[Start of section]

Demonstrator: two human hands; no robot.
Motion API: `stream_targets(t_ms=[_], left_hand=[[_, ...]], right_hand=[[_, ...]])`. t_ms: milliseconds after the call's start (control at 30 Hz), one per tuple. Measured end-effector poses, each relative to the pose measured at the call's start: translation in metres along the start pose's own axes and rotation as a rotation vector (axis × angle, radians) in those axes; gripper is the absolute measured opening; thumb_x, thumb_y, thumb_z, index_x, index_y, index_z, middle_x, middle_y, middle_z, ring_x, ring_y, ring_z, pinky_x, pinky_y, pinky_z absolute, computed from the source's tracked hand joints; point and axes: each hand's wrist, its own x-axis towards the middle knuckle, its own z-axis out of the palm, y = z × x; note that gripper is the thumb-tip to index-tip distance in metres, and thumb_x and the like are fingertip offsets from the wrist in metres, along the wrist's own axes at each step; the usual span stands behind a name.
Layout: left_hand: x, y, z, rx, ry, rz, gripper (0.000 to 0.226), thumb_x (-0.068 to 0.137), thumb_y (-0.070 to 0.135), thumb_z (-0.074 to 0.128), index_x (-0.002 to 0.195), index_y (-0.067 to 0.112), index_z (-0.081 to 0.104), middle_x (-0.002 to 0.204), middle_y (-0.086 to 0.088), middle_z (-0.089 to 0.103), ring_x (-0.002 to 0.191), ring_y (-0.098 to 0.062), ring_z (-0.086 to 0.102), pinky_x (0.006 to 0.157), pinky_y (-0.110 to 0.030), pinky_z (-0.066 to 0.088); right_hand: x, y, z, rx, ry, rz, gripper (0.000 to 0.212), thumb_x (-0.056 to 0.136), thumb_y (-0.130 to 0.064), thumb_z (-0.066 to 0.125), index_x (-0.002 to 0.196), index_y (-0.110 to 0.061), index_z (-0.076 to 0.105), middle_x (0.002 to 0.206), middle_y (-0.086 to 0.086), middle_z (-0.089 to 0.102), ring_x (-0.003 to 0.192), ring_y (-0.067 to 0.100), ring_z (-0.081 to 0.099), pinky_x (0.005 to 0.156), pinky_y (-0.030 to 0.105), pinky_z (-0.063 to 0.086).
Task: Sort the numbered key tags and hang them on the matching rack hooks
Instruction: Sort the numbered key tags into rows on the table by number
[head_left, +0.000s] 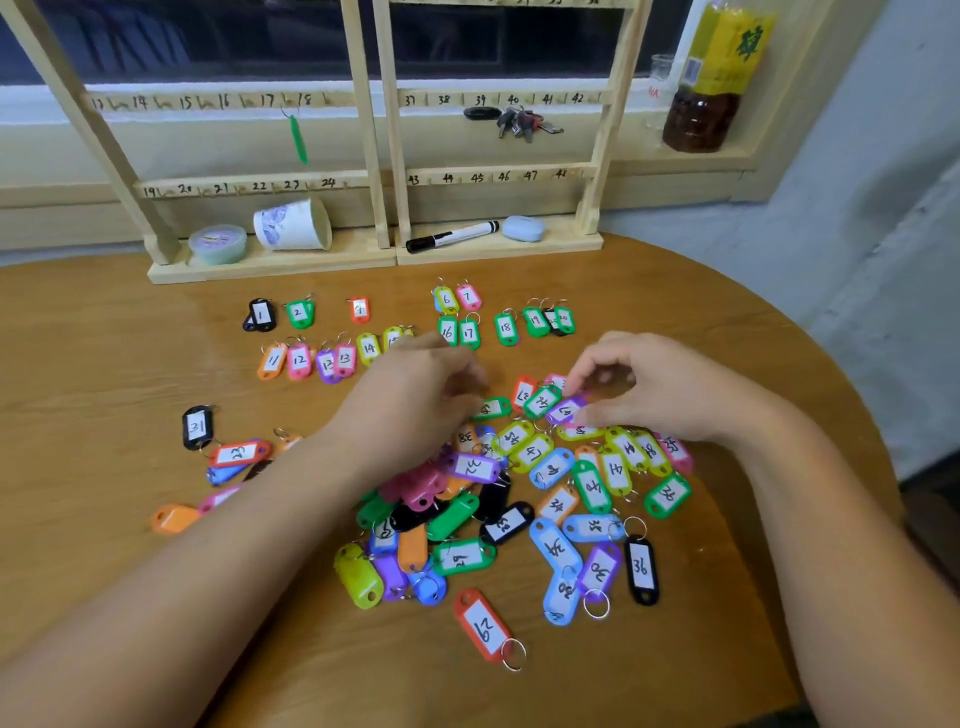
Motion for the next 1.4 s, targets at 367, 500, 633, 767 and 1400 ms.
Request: stream_targets(t_ms=[367,500,633,767,1400], left_hand=[[-0.003,-0.019,-0.009,-0.009,0.140,-0.084,0.010,0.100,0.023,0.070,0.103,0.029,0.078,0.099,0.007,0.064,0.087,-0.011,0.061,0.074,-0.030,0.044],[-0.015,-0.037,-0.026,0.048,0.129,-0.106,0.027,0.097,0.010,0.070,0.109,0.033,0.078,0.106,0.009,0.069,0.095,-0.014,0.062,0.081,-0.033,0.049],[-0.030,-0.043,-0.039,0.085,0.050,-0.020,0.053,0.096,0.000,0.061,0.139,0.030,0.066,0.115,0.019,0.076,0.114,-0.016,0.060,0.092,-0.030,0.048],[-0.042,-0.049,-0.044,0.135,0.001,0.043,0.055,0.099,0.005,0.054,0.148,0.030,0.056,0.121,0.018,0.077,0.119,-0.022,0.060,0.094,-0.040,0.053],[-0.072,-0.053,-0.055,0.138,-0.024,0.058,0.055,0.091,0.009,0.055,0.140,0.033,0.058,0.132,0.012,0.067,0.123,-0.022,0.058,0.100,-0.050,0.051]], right_hand=[[0.001,-0.012,0.021,0.047,0.150,-0.133,0.014,0.089,-0.036,0.084,0.100,-0.042,0.077,0.104,-0.016,0.065,0.100,0.005,0.063,0.093,0.043,0.054],[0.009,-0.033,0.044,-0.088,0.172,-0.245,0.015,0.097,-0.041,0.072,0.111,-0.046,0.074,0.108,-0.021,0.060,0.113,0.001,0.052,0.102,0.037,0.041],[0.013,-0.046,0.061,-0.157,0.167,-0.327,0.029,0.107,-0.030,0.059,0.130,-0.042,0.071,0.116,-0.024,0.057,0.119,0.008,0.046,0.103,0.034,0.029],[0.015,-0.046,0.071,-0.272,0.146,-0.358,0.038,0.109,-0.017,0.054,0.137,-0.038,0.068,0.127,-0.026,0.059,0.123,0.009,0.045,0.095,0.035,0.028],[0.020,-0.065,0.081,-0.383,0.179,-0.387,0.056,0.094,0.003,0.059,0.136,-0.033,0.072,0.116,-0.011,0.056,0.109,0.020,0.046,0.093,0.044,0.037]])
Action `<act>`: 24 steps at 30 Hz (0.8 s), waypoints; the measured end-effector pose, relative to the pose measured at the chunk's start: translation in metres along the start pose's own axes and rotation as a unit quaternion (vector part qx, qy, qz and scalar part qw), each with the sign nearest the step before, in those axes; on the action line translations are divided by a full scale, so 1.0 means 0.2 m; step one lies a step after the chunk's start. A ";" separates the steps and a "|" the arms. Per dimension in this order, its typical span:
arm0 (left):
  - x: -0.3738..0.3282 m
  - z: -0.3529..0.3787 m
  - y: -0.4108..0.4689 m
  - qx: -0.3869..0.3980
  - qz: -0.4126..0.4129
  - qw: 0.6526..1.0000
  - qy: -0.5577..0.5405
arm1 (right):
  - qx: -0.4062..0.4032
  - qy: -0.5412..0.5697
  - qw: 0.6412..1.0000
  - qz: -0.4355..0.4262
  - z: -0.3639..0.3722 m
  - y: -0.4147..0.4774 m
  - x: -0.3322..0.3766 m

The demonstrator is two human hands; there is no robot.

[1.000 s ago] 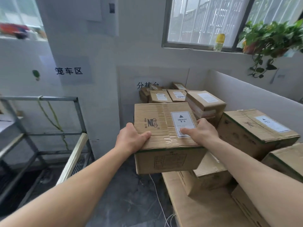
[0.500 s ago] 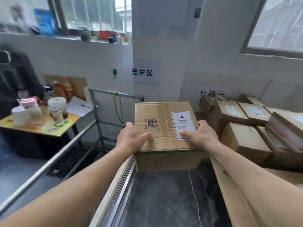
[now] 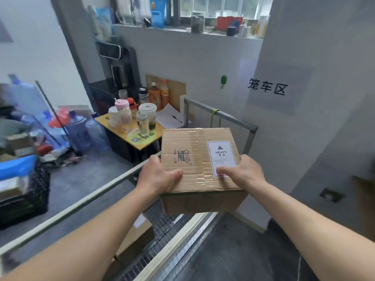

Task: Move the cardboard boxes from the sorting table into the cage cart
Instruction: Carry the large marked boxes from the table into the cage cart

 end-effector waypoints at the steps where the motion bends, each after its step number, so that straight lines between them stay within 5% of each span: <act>1: 0.04 0.00 0.02 -0.008 -0.017 1.000 -0.001 | 0.011 -0.003 1.000 -0.008 0.05 0.05 0.02; 11: 0.43 0.06 0.27 -0.022 -0.127 0.991 -0.040 | 0.121 -0.043 0.990 -0.056 0.59 0.43 0.17; 24: 0.87 0.32 0.70 -0.011 -0.213 0.972 -0.099 | 0.162 -0.120 0.978 -0.055 1.15 0.86 0.14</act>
Point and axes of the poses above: each hand's wrist, its own y-axis towards the middle knuckle, its own z-axis out of the palm, x = y × z, the point moved 7 cm from there along y, towards the middle knuckle, and after that the axes turned 10 degrees about y, right-handed, at the moved point
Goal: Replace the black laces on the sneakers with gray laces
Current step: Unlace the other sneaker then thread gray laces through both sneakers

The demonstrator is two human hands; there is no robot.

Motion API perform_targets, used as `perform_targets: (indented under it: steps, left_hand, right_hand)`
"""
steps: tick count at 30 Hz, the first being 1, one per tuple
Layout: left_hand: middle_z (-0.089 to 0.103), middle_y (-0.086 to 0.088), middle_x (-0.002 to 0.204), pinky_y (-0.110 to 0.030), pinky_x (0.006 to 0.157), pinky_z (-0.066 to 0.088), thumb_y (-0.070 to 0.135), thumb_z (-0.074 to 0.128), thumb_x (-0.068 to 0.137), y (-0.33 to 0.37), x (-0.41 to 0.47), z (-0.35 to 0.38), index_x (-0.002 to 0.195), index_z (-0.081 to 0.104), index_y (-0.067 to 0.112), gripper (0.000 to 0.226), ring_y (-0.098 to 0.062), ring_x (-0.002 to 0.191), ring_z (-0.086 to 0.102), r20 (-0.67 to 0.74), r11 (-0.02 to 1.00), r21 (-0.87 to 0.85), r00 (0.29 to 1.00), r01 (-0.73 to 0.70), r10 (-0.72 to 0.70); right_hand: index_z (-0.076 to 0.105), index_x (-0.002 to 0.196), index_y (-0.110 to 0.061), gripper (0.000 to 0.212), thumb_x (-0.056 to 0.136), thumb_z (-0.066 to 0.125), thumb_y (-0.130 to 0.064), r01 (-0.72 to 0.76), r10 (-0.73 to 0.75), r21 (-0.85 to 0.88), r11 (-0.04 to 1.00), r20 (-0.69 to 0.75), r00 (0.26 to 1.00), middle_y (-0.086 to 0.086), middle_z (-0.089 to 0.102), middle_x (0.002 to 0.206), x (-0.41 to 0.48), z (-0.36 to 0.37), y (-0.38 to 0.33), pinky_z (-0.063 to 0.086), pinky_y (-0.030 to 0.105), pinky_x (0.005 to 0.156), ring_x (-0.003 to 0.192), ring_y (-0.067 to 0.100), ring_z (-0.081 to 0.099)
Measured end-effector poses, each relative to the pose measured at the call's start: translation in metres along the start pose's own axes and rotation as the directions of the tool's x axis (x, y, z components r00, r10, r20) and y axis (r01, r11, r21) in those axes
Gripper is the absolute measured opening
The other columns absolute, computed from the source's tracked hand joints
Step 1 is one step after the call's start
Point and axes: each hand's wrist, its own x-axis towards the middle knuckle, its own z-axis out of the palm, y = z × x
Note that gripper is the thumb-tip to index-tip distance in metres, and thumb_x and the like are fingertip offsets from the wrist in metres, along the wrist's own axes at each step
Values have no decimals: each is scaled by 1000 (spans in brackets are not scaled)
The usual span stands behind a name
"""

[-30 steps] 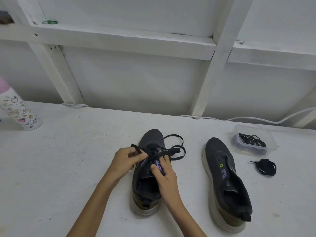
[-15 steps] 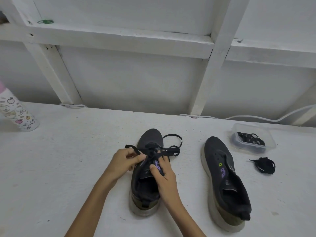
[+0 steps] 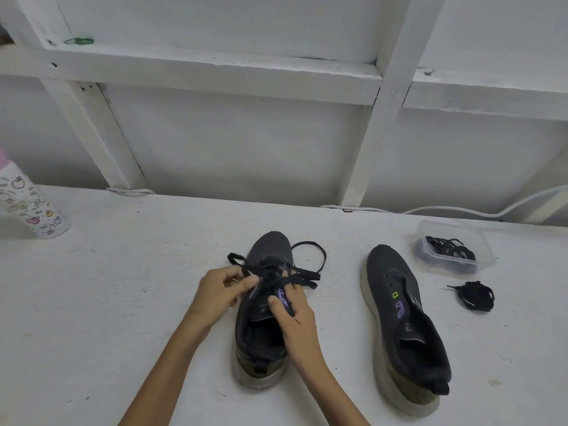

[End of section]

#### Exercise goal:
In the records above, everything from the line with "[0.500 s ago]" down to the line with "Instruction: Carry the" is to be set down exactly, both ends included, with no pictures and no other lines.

#### Output:
[0.500 s ago] 
[now] 

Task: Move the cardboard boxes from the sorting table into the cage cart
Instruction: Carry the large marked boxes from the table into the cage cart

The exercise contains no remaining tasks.